Saturday, January 16, 2010

Breaking the Orphanage Stereotype

I was thrilled to see an essay in the Wall Street Journal yesterday praising the merits of and setting the record straight on orphanages. One of the first movies I saw in a theater was "Oliver." I'll never forget the emotional impact of watching Oliver stand, his grey bowl raised up in his hands, in front of the grim authoritarian figure and ask "Please sir, I want some more." From that day on the word "orphanage" brought nothing but a feeling of depression.

Then, about two years ago, a wonderful feature story ran in the Milwaukee Journal Sentinel covering a reunion of adults now in their 50's on-up who had been raised by nuns in a Catholic orphanage. All of the reunion-goers shared the warmth, guidance and care they'd received in the orphanage. This place that was their home had recently closed, and if I remember correctly not one of the alumni was happy about it. In fact, they were quite sorry to see the orphanage shut down. That article was the beginning of basing my opinion of orphanages on fact instead of hollywood fiction.

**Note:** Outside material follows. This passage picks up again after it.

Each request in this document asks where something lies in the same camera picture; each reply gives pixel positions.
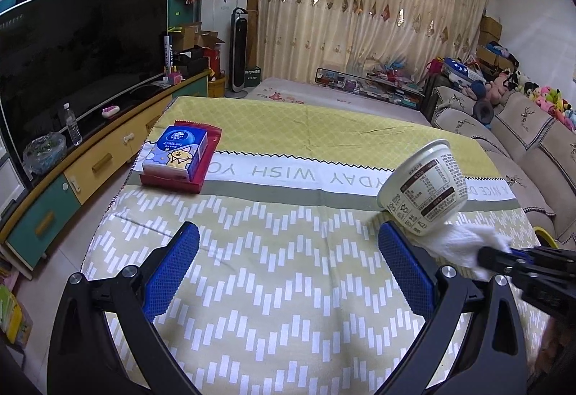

As I got involved in various mentoring programs over the years, and served on the board of a group home, I became even more convinced that foster care and group homes and keeping families together cannot be the standard. Orphanages need to be added to the mix of options in caring for children. As wonderful as some foster care is, sadly it can be highly inconsistent and unprotected "care." Being shuffled from one living situation to the next, and changing schools a dozen times a year is not the ideal way to "care" for children. Nor is the herculean attempt by social service organizations to "keep families together" when those families are highly dysfunctional and downright sick.

I think the people most qualified to tell the truth about orphanages are those who grew up in one themselves. Richard B. McKenzie is one of those people, and he is the author of this Wall Street Journal article, "The Best Thing About Orphanages."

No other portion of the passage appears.